On the question of poor living conditions at the centre, Olbrich emphasised that FCOP was “the only functional children’s service on that island”.
“Nutritionally [the children’s] diet is superior, due to the fortified rice meals they consume. They also receive regular medical and dental check-ups,” he wrote.
He stated that the room with worn mattresses was not currently in use, although it was shown to Post Weekend as one of the boys’ rooms, and had children’s possessions scattered at the end of the bed.
A difficult balance
Like everyone Post Weekend spoke to at the facility, 20-year-old Hong Minh spoke of El Sim in glowing terms. He explained that he had been sick with headaches and a swollen body before she took him in, but had got better since becoming a Christian.
“It seems like I have a new life after blessing [by El Sim],” he said, adding that, as well as praying, El Sim had helped him with money to pay for medicine from Phnom Penh. Speaking on the phone, El Sim emphasised her sacrifice.
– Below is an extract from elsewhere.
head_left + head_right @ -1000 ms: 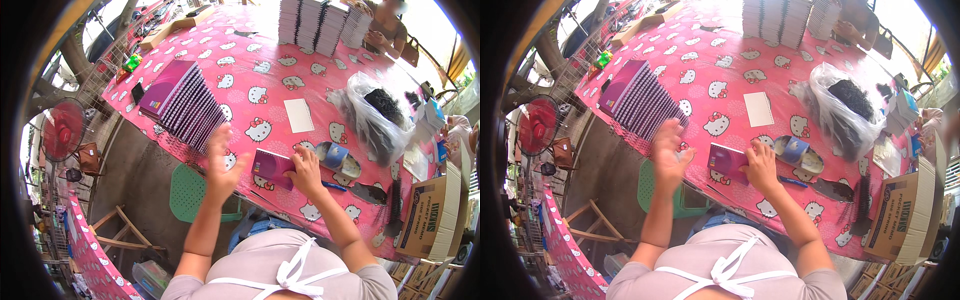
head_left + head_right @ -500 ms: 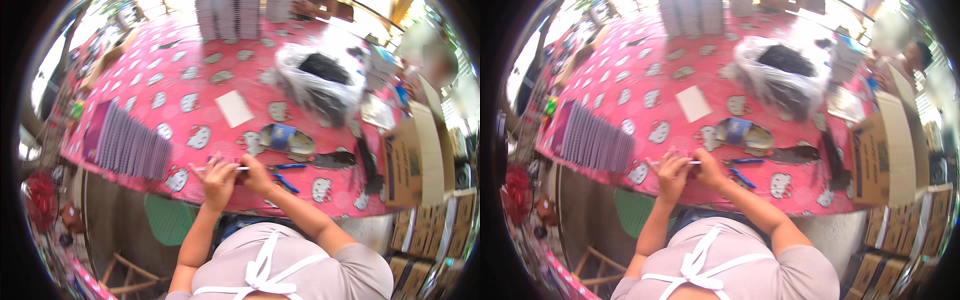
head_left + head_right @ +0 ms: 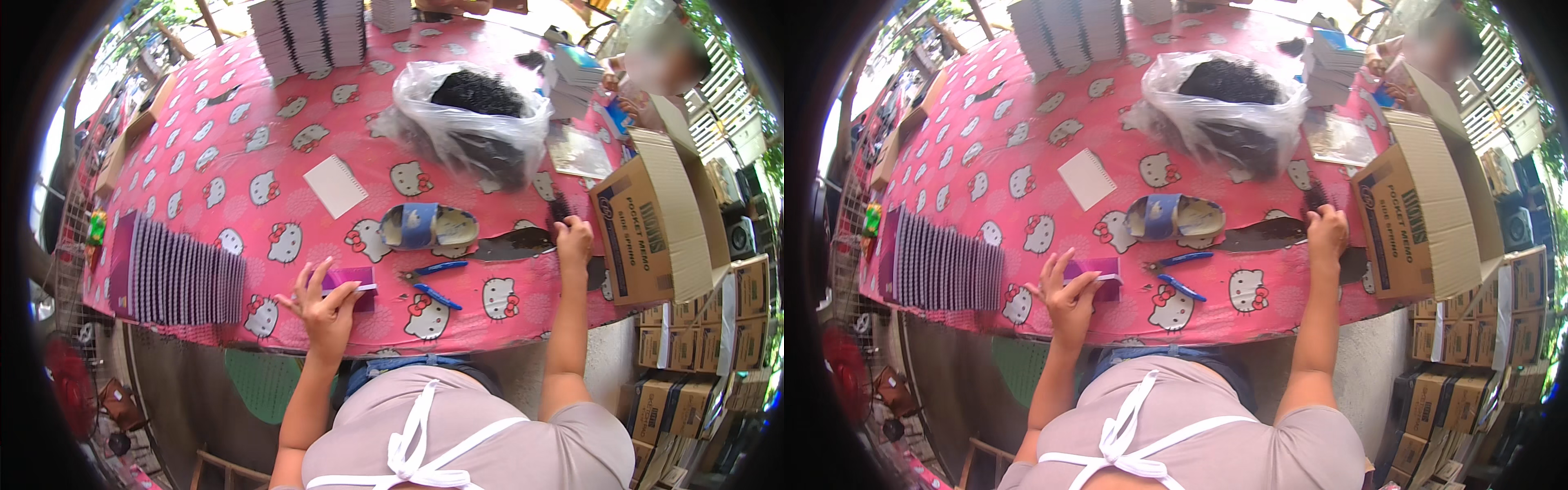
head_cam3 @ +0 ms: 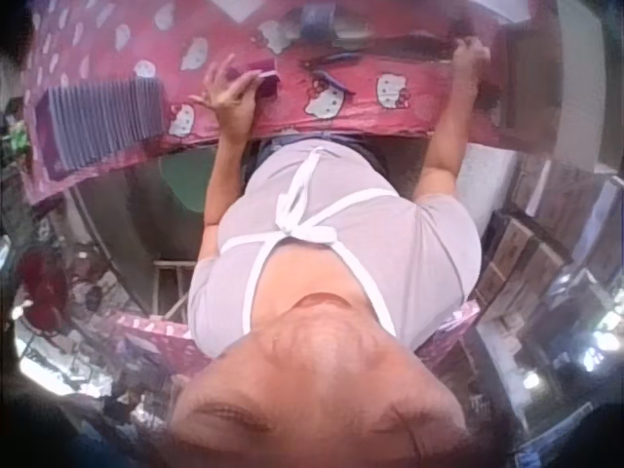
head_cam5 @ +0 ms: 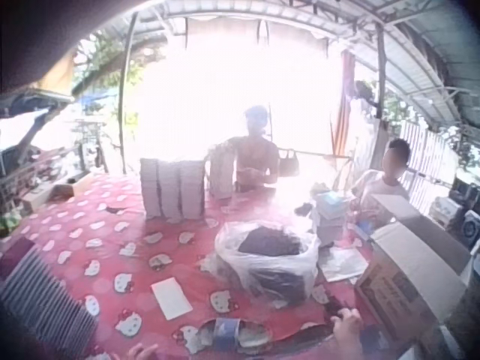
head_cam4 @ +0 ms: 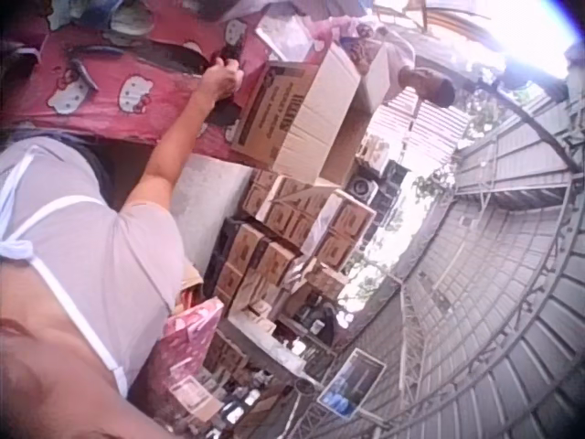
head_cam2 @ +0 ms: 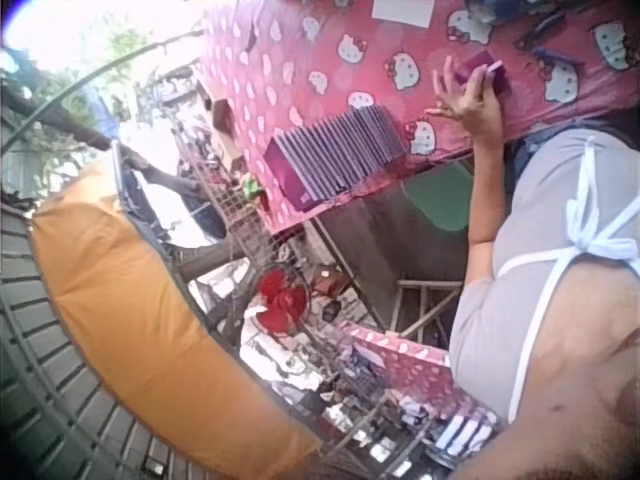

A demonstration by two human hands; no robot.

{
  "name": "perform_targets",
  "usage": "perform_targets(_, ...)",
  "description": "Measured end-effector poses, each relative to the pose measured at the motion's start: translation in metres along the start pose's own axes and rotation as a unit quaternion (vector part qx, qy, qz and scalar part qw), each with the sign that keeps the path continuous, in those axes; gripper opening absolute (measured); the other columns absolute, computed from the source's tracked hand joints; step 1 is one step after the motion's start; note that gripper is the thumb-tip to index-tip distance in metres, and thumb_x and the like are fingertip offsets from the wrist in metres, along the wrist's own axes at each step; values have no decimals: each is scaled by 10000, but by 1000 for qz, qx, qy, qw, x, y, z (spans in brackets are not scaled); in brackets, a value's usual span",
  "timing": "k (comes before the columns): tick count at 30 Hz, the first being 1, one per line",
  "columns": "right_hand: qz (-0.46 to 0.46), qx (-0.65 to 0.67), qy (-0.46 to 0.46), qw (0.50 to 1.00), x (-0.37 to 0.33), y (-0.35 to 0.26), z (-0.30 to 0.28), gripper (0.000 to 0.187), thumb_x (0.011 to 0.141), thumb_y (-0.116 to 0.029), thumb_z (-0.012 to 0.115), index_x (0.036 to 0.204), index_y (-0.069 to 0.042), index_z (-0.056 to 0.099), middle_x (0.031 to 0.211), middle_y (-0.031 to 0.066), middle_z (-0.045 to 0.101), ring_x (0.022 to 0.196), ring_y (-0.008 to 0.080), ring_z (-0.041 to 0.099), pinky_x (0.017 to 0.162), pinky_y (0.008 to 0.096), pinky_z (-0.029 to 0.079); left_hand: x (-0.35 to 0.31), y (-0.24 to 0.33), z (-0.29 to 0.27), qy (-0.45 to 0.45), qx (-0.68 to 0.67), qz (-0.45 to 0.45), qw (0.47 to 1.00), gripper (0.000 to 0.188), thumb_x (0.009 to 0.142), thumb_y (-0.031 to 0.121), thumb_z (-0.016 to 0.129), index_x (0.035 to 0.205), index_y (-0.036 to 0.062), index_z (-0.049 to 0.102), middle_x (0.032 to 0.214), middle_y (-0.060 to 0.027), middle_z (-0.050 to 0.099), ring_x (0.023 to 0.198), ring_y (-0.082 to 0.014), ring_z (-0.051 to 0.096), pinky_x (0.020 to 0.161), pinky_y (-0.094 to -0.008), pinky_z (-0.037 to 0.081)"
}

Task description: The person binds notebooks by threading plastic coils through the punched holes of small purple notebooks and trimming the excess coil with pliers.

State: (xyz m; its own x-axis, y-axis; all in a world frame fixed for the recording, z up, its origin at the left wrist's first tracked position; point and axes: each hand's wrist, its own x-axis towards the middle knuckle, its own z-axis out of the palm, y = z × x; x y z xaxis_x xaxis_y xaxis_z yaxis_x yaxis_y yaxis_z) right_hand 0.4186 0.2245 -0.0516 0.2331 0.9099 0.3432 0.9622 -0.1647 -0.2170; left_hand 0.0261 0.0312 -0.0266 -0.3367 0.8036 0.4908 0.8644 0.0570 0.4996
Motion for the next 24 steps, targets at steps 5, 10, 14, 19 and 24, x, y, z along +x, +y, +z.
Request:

“I adopt them like my real children, I have been so tired for many years without thinking of myself,” she said. Like Olbrich, she said that there was nobody else in the community willing to care for many of the children in her facility, or any government support networks to protect them.
Kampong Laeng’s district governor, Moan Siengly, agreed, and said that local officials would often send destitute children to stay in her care. Olbrich said that MOSAVY also complied at the provincial level with FCOP.
Post Weekend could not contact the provincial representative for comment.
Oum Sophannara strongly denied that there was compliance at any level, and said that the ministry would “never” take a child to an FCOP facility.
“Foursquare has a lot of problems,” he said. “In my purview, I want to shut down all the Foursquare centres that don’t comply with the Minimum Standards.”
He said that while he was aware of the scale of the question at hand, he thought that the time was right to address them.
“I want to talk with the director of Foursquare, in particular with Mr Olbrich,” he said. “Now I think that we can take action.”